TEATRO DE SOMBRAS

Paz armada y paz desarmada

Guillermo Hurtado. *Esta columna expresa el punto de vista de su autor, no necesariamente de La Razón.
Guillermo Hurtado. *Esta columna expresa el punto de vista de su autor, no necesariamente de La Razón. Foto: La Razón de México

Los conceptos de la guerra y de la paz han sido tan retorcidos que, en no pocas ocasiones, lo que se describe como una forma de la paz es, en realidad, una forma de la guerra. Tomemos en cuenta la idea de la paz armada. Lo que se sostiene es que la paz no se da por sí sola y que, por paradójico que suene, hay construirla con las armas. Imaginemos dos contendientes: X y Z. Si X está armado y Z no lo está, entonces se diría que eso es una invitación a la guerra. X aprovecharía de su situación y le haría la guerra –una guerra fácil, como las que, normalmente se buscan– a Z, que no tendría con qué defenderse.

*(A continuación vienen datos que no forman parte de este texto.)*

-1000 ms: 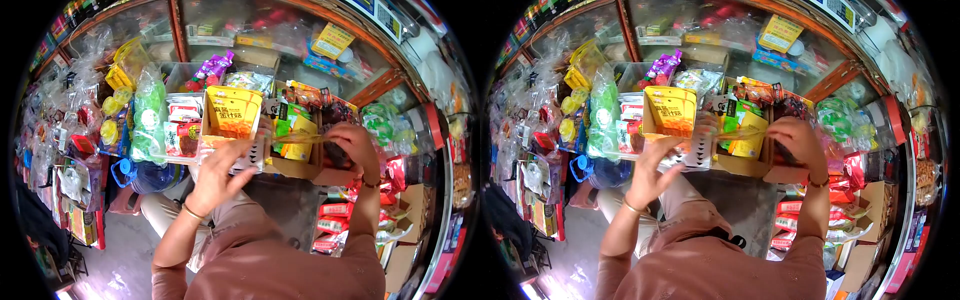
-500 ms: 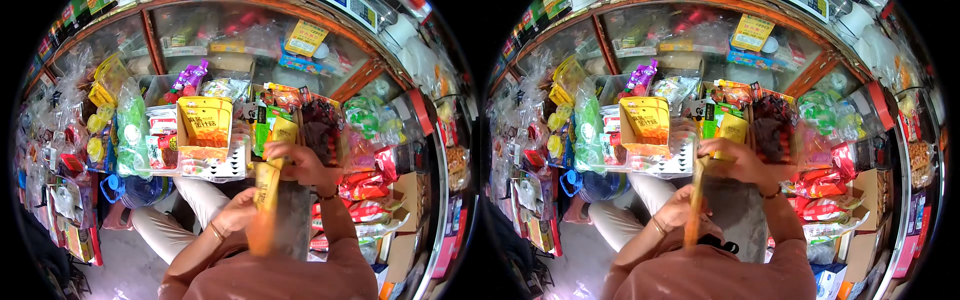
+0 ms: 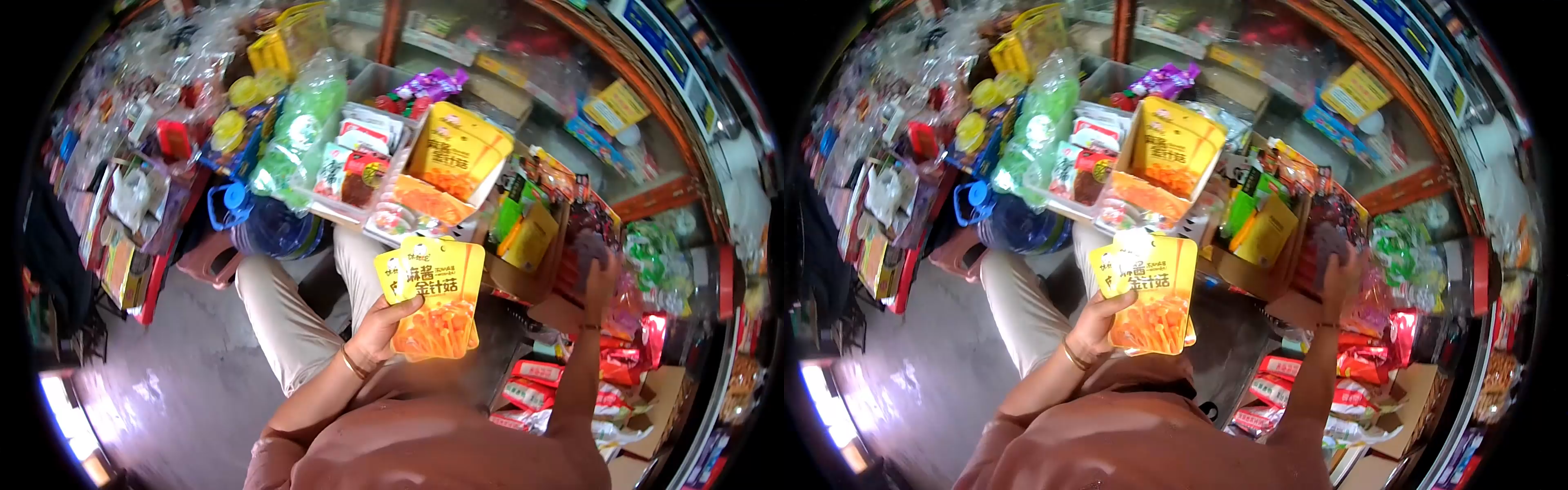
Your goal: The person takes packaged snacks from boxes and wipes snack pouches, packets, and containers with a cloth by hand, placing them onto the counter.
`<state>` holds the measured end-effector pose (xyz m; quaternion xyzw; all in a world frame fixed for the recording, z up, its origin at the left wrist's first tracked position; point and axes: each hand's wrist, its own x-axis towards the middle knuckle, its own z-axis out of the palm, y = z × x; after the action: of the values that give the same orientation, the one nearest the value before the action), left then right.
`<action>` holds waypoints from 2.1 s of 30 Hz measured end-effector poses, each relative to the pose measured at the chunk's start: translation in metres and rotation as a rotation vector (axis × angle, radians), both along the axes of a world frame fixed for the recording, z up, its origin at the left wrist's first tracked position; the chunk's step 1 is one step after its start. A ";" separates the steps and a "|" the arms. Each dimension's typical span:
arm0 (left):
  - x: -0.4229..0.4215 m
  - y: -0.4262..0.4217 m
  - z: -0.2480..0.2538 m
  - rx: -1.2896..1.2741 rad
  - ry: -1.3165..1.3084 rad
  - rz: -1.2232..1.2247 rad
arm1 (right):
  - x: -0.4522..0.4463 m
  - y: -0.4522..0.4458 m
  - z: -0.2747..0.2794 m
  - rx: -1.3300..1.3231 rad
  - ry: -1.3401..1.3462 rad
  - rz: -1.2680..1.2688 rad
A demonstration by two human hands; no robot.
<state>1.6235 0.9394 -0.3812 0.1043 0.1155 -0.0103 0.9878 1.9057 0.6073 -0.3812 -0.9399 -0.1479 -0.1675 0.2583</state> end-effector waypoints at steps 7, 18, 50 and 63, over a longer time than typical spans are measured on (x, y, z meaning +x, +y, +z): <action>-0.011 0.001 -0.008 0.082 0.010 0.134 | -0.168 0.165 0.075 0.641 0.243 0.581; -0.111 0.056 -0.005 0.790 0.265 -0.134 | -0.251 0.313 0.038 0.283 0.256 0.932; -0.150 0.047 0.003 0.452 0.103 0.269 | -0.177 0.305 0.061 0.763 1.230 0.812; -0.138 0.048 0.027 0.878 0.173 0.023 | -0.215 0.330 0.027 -0.172 0.345 0.958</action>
<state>1.4857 0.9875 -0.3541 0.5114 0.1920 0.0419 0.8366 1.6911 0.9373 -0.3541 -0.7984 -0.5304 0.1396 0.2485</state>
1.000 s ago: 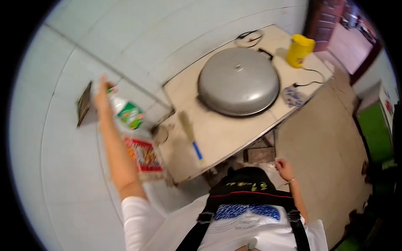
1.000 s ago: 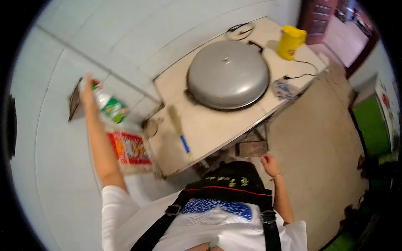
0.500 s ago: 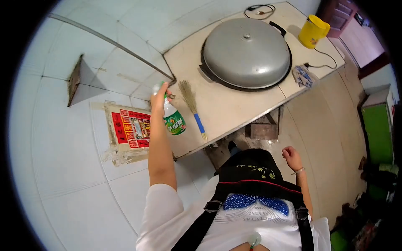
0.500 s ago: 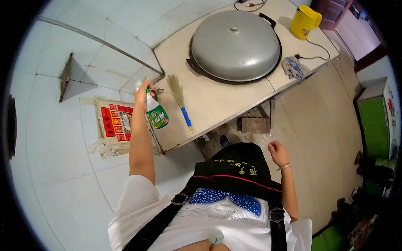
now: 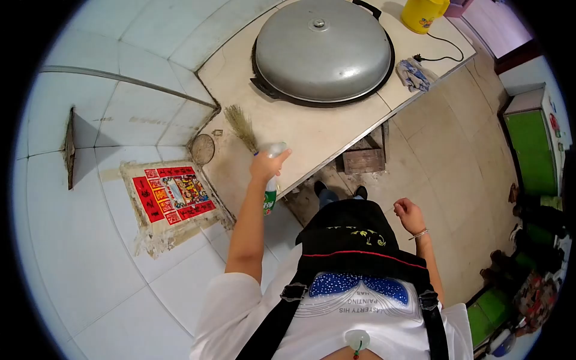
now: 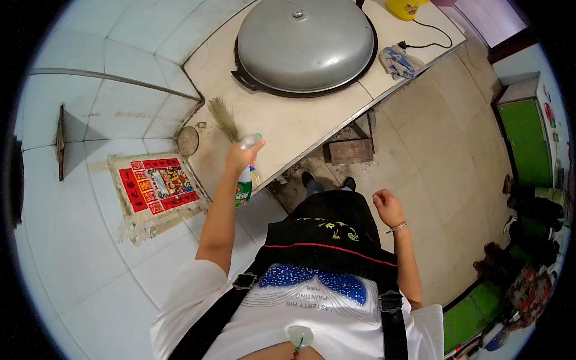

Para que no se dé esa situación, lo que debe procurarse es que Z tenga la misma capacidad armamentística que X. Una guerra, en esta situación, involucraría riesgos. Y son esos riesgos los que pueden hacer que X se lo piense dos veces antes de comenzar una conflagración contra Z. De esa manera, para evitar la guerra, lo que hay que hacer es armar por igual a X y Z. Sin embargo, la carrera armamentística no tiene final. Por ejemplo, si Z inventara una nueva arma, X debería hacerse de la misma arma o de una semejante para que el equilibrio se preservara. La tarea de la diplomacia consiste en hacer tratados efímeros para no romper el equilibro militar entre los posibles contendientes.

Frente a la paz armada se plantea la paz desarmada. El papa León XIV ha vuelto a insistir en el proyecto de una paz desarmada y le ha añadido otra característica, la de una paz desarmante. No tendremos una paz desarmada a menos que nos desarmemos. La cantidad de armas que hay en el mundo es tan gigantesca que es suficiente para aniquilar a todos los seres humanos e incluso para destruir al planeta entero. Para vivir en paz, en una paz verdadera, debemos dejar de construir armas, más aún, destruir las armas que guardamos. La idea de una paz desarmada es de una radicalidad absoluta.

Quienes defienden la teoría de la paz armada responden que una paz desarmada es una ingenuidad, peor aun, un peligro. La única paz posible, según ellos, es la paz armada; la paz desarmada es una idea hermosa, pero irrealizable. Por desgracia, los argumentos de los defensores de la paz armada no son inatendibles. Diríase que la idea de una paz sin armas va en contra del sentido común de la humanidad a lo largo de los milenios. Los seres humanos aman a sus armas, las admiran, las ponen en aparadores. En los desfiles militares, las sacan a relucir con orgullo: desde el más modesto garrote hasta el más impactante misil nuclear. Las primeras herramientas de la humanidad fueron armas: cuchillos de pedernal con los que nos ayudábamos para matar a nuestras presas, pero, también, a nuestros enemigos. Las armas han acompañado a la humanidad desde sus comienzos. No será fácil deshacerse de ellas.

No será fácil, es cierto. Para alcanzar una paz desarmada debemos reformar de manera profunda nuestros corazones, tal como nos los enseñó Jesucristo. Destruir nuestras armas para acudir desarmados ante los otros. Amar al prójimo, lo que significa, no hacerle daño, mucho menos, atreverse a acabar con su vida. Rendirse ante él, de ser necesario, no enfrentarlo ni siquiera cuando nos agrede. Desarmarlo con la fuerza del ejemplo moral, como lo logró Gandhi en la India, a la cabeza de un movimiento pacífico que derrotó al poderoso ejército inglés. Una paz desarmada es una paz fundada en el amor al prójimo, cualquiera que sea. Es fácil amar al amigo, lo difícil es amar al enemigo y eso es lo que nos pide Jesucristo. ¿Es demasiado pedir? No lo creo. Lo que nos enseña Jesucristo es que sólo podremos vivir en paz cuando seamos capaces de desarmarnos en el sentido más amplio del término. Por desgracia, todo indica que a la humanidad todavía le queda muy lejos esa meta suprema.

Nuestras armas son más sofisticadas que las de los cavernícolas. Hasta ahí llega la diferencia. El dios de la guerra al que adoramos sigue siendo el mismo.